Could you write out the listing below again, exactly?
══════════════════════════════
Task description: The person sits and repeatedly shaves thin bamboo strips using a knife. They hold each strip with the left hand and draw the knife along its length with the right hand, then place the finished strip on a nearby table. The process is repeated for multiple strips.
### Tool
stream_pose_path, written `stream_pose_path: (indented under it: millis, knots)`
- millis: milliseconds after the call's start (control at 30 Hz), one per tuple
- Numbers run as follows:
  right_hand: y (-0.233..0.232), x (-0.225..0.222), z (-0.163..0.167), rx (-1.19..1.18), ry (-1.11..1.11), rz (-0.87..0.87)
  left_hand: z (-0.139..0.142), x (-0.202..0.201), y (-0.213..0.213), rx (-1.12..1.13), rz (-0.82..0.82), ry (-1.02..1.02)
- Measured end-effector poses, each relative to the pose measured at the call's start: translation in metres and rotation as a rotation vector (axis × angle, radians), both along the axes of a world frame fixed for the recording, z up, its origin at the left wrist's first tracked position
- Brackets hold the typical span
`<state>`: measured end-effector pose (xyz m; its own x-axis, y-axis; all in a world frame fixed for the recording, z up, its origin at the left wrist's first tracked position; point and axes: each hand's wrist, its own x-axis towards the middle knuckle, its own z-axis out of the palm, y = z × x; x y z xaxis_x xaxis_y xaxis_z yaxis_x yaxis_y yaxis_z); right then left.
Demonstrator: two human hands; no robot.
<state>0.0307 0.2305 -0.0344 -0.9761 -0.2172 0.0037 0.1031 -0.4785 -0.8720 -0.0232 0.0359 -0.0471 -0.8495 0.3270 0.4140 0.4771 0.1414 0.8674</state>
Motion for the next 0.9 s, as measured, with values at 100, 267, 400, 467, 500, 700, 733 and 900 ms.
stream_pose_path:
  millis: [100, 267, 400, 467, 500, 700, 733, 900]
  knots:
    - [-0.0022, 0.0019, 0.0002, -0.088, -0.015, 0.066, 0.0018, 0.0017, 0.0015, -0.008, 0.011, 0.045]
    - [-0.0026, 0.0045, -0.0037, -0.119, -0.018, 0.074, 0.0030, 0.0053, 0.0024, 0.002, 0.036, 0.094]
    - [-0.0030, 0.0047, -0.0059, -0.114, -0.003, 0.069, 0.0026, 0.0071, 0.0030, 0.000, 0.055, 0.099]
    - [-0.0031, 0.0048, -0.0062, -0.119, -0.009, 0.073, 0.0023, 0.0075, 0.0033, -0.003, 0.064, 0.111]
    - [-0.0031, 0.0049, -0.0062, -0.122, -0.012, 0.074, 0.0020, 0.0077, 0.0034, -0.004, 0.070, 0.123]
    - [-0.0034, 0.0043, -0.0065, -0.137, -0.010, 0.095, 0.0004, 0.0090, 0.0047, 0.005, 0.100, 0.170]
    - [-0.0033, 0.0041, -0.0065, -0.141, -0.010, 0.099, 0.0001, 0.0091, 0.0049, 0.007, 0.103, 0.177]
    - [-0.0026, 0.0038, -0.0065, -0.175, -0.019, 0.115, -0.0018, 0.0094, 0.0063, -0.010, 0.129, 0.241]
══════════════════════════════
▶ [Answer for the task]:
Task description: The person sits and repeatedly shaves thin bamboo strips using a knife. They hold each strip with the left hand and draw the knife along its length with the right hand, then place the finished strip on a nearby table. The process is repeated for multiple strips.
### Tool
stream_pose_path, written `stream_pose_path: (indented under it: millis, knots)`
- millis: milliseconds after the call's start (control at 30 Hz), one per tuple
- Numbers run as follows:
  right_hand: y (-0.233..0.232), x (-0.225..0.222), z (-0.163..0.167), rx (-1.19..1.18), ry (-1.11..1.11), rz (-0.87..0.87)
  left_hand: z (-0.139..0.142), x (-0.202..0.201), y (-0.213..0.213), rx (-1.12..1.13), rz (-0.82..0.82), ry (-1.02..1.02)
- Measured end-effector poses, each relative to the pose measured at the call's start: translation in metres and rotation as a rotation vector (axis × angle, radians), both along the axes of a world frame fixed for the recording, z up, its origin at the left wrist's first tracked position
- Brackets hold the typical span
`<state>`: measured end-effector pose (xyz m; its own x-axis, y-axis; all in a world frame fixed for the recording, z up, its origin at the left wrist's first tracked position; point and axes: each hand's wrist, its own x-axis towards the middle knuckle, its own z-axis out of the palm, y = z × x; x y z xaxis_x xaxis_y xaxis_z yaxis_x yaxis_y yaxis_z); right then left.
Demonstrator: two human hands; no robot.
<state>0.0307 0.2305 -0.0344 -0.9761 -0.2172 0.0037 0.1031 -0.4785 -0.8720 -0.0232 0.0359 -0.0471 -0.8495 0.3270 0.4140 0.4771 0.1414 0.8674</state>
Motion for the next 0.9 s, as measured, with values at 100, 267, 400, 467, 500, 700, 733 and 900 ms.
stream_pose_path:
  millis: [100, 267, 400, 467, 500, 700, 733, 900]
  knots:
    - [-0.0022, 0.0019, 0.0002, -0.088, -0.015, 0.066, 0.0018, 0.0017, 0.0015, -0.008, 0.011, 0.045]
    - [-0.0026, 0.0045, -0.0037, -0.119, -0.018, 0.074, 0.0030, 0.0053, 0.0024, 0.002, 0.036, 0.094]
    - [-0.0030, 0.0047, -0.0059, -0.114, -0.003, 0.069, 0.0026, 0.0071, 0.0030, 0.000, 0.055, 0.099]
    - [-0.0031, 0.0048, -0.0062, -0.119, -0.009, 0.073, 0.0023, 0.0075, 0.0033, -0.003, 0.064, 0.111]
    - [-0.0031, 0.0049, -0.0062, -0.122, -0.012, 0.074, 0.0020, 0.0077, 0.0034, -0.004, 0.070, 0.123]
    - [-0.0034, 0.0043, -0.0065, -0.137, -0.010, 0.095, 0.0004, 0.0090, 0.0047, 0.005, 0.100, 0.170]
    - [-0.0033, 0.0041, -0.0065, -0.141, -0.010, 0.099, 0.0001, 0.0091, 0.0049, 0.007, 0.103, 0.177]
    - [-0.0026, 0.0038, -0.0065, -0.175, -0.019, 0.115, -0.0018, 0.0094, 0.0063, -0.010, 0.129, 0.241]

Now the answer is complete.